3   See also Cox, 2017 U.S. Dist. LEXIS 165009, 2017 WL 4453334, at *3 (“The mere fact that Cox has declined to stipulate to less than $75,000.00 in damages is insufficient for the court to conclude that it is more likely than not that his damages exceed that amount.”); Collinsworth v. Big Dog Treestand, Inc., 2016 U.S. Dist. LEXIS 84123, 2016 WL 3620775, *5 (S.D. Ala. June 29, 2016) (opining that defendant’s emphasis on plaintiffs’ failure to stipulate to damages below $75,000 was “misplaced” because irrespective of “[w]hether Plaintiffs stipulate, the burden of establishing the propriety of removal rests with Defendant”); Cottrell v. Blue Valley Apartments, Inc., 2015 U.S. Dist. LEXIS 100893, 2015 WL 4635414, *4 (M.D. Ala. Aug. 3, 2015) (“The Eleventh Circuit … has squarely rejected the proposition that the plaintiff’s refusal to stipulate to damages establishes the amount in controversy.”); Hopkins v. Eastman Outdoors, Inc., 2014 U.S. Dist. LEXIS 144433, 2014 WL 5107022, *2 (S.D. Ga. Oct. 10, 2014) (“As a preliminary matter, a plaintiff’s refusal to stipulate that the total value of his damages is less than $75,000.00, by itself, is inadequate to prove the amount in controversy.”).

To accept defendants’ reasoning would be tantamount to concluding that the amount-in-controversy threshold is satisfied in every case involving an automobile accident where (i) the plaintiff claims to have suffered injuries that may have some lingering future effect; [*10]  (ii) the plaintiff has brought a wantonness claim, raising the specter of punitive damages; and (iii) the plaintiff has not unilaterally stipulated to a $75,000 damages cap at trial.

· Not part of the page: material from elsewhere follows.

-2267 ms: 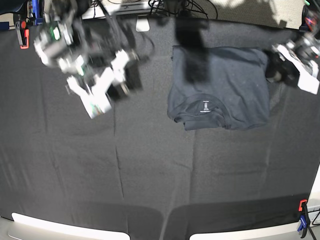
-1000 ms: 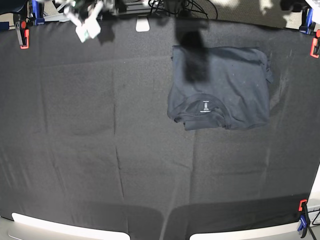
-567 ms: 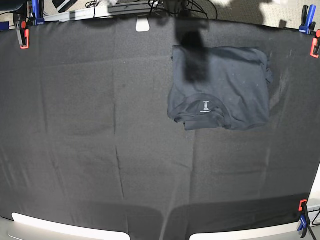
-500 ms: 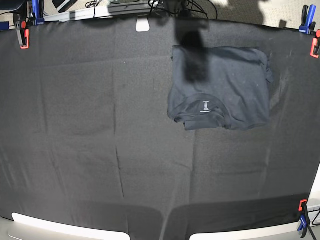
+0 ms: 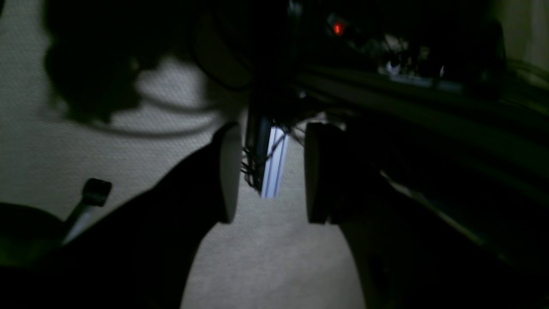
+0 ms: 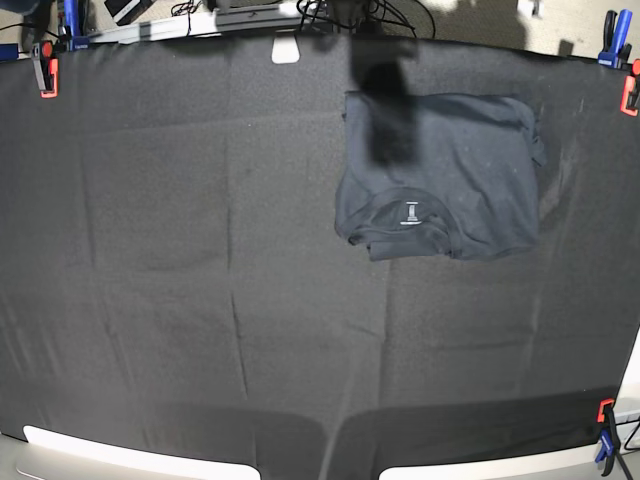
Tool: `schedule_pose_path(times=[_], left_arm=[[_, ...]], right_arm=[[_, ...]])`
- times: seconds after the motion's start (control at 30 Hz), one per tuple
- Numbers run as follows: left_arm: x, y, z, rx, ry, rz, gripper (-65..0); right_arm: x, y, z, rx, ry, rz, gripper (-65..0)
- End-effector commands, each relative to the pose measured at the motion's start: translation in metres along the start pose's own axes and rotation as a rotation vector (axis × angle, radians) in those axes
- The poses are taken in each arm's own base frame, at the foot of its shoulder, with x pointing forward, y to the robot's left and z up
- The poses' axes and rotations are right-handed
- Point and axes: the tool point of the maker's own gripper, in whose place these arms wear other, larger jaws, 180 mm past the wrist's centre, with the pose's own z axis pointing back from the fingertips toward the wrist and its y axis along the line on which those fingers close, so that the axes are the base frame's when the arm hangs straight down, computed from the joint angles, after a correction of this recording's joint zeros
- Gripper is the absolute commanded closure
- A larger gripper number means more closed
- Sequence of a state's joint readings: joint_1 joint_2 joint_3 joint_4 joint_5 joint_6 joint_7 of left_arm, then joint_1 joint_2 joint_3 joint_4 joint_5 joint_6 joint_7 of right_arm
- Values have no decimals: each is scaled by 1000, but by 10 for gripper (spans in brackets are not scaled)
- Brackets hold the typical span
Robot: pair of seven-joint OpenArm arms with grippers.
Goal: Layout the t-shirt on the table in an organized manner, then fold the t-shirt properly
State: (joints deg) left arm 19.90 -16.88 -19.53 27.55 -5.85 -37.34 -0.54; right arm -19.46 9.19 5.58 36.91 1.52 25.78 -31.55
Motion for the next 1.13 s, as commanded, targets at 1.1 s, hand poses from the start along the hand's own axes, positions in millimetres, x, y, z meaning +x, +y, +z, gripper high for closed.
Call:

The Court is aware of no authorities that have so held, and the spirit of the Eleventh Circuit guidance discussed supra is to the contrary.

 

III. Conclusion.

Simply put, Ortensie and Prewitt have not met their burden of showing that the § 1332 amount-in-controversy requirement is satisfied. It is not facially apparent from Thompson’s Complaint that the amount in controversy exceeds $75,000. Moreover, defendants have pointed to no additional evidence demonstrating that removal is proper. On this record, defendants have not demonstrated that it is more likely than not that the amount in controversy in this case exceeds $75,000, exclusive of interest and costs. Accordingly, and in light of the legal requirements that diversity jurisdiction be strictly construed and that all doubts be resolved in favor of remand, the Court finds that removal was improvident. This action is REMANDED to the Circuit Court of Escambia County, Alabama for want of federal jurisdiction.

DONE and ORDERED this 23rd day of October, 2017.